Note
This is the first part of a tutorial series where you will create a tool called BAMStats and publish it onto Dockstore.
Getting Started with Docker
Tutorial Goals
Learn about Docker
Create a Docker image for a real tool
Create a tag locally
Test Docker image locally
Introduction to Docker
Note
See Docker Overview for an excellent overview about Docker.
Docker is a fantastic tool for creating light-weight containers to run your tools. It gives you a fast, VM-like environment for Linux where you can automatically install dependencies, make configurations, and setup your tool exactly the way you want, just as you would on a “normal” Linux host. You can then quickly and easily share these Docker images with the world using registries like Quay.io (indexed by Dockstore), Docker Hub, and GitLab.

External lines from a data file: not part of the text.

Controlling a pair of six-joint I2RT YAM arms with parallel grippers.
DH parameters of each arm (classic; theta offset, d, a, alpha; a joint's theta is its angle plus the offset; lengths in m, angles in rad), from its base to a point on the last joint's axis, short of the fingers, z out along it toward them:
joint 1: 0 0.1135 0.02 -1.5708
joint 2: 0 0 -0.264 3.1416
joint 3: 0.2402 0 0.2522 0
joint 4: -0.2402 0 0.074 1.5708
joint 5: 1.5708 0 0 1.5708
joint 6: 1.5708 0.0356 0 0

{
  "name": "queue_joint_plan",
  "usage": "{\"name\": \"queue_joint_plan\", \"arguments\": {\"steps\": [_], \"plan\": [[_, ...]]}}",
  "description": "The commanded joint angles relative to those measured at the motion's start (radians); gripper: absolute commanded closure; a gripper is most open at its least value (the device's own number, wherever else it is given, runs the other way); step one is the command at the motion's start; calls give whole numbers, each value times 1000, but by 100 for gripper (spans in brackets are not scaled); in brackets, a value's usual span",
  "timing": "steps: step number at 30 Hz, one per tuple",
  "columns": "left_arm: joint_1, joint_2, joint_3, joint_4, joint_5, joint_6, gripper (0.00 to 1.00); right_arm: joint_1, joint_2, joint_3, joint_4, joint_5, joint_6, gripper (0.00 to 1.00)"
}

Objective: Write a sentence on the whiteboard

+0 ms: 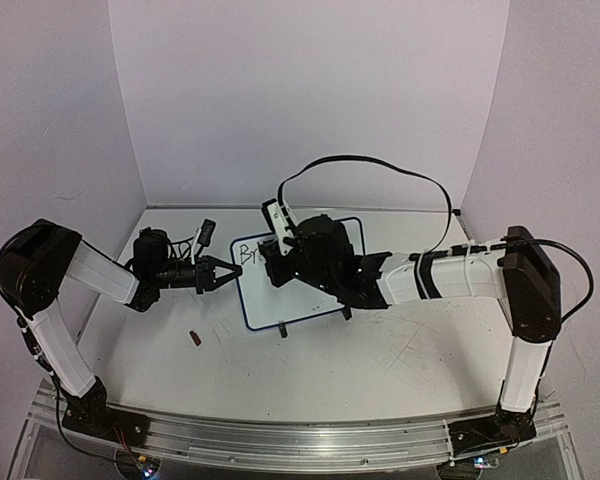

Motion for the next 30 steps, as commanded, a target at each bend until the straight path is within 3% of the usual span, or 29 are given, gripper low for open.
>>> {"name": "queue_joint_plan", "arguments": {"steps": [1, 5, 12, 23, 30], "plan": [[0, -31, 8, -14, -6, 50, 100, 0, -98, -16, 104, -41, 11, 100], [-1, -43, 6, -15, -9, 57, 100, -28, -126, -56, 103, -5, -4, 100], [-28, -72, 13, -85, -70, 115, 100, -59, -131, -65, 92, -111, -45, 100], [-31, -74, 37, -137, -108, 146, 100, -60, -91, -24, 38, -136, -93, 100], [-32, -67, 42, -142, -114, 149, 100, -59, -89, -55, 43, -107, -19, 100]]}}
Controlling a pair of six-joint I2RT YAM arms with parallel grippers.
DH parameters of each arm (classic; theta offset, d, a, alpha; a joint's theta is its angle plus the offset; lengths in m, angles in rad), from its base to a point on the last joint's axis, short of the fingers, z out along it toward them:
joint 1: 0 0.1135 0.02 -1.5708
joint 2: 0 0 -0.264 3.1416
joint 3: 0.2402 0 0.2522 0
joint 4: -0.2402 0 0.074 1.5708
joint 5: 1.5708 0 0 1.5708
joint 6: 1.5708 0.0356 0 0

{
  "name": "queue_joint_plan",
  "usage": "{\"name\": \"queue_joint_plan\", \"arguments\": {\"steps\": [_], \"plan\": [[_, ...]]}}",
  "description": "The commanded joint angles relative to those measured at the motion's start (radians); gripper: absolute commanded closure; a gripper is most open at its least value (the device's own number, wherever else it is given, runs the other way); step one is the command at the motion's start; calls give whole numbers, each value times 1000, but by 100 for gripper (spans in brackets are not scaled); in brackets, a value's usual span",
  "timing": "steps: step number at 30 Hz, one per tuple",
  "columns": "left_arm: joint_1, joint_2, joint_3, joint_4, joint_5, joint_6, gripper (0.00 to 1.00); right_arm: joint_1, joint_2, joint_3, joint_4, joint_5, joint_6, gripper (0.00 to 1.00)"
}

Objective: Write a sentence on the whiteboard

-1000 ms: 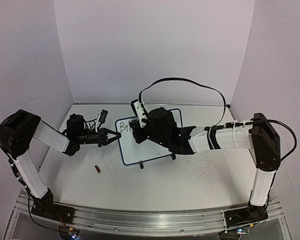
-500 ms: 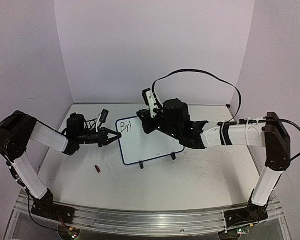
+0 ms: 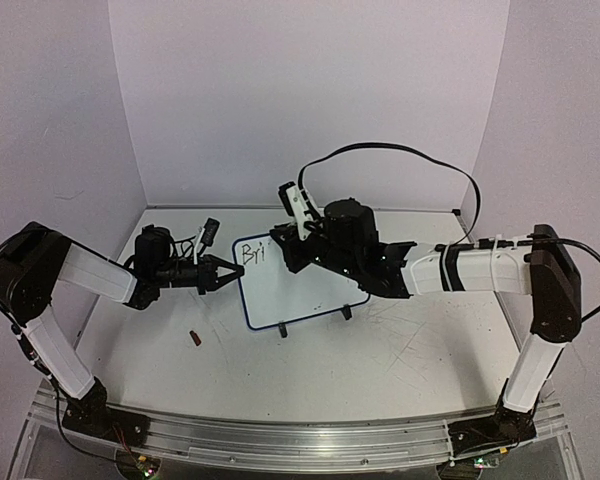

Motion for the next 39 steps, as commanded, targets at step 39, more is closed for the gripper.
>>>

Here we will go through a simple representative example. The end-product is a Dockerfile for a BAMStats tool stored in a supported Git repository.
Create a new repository
See the dockstore-tool-bamstats repository on GitHub which we created as an example. This is linked to the Quay.io repository at dockstore-tool-bamstats.
For the rest of this tutorial, you may wish to work in your own repository with your own tool or “fork” the repository above into your own GitHub account.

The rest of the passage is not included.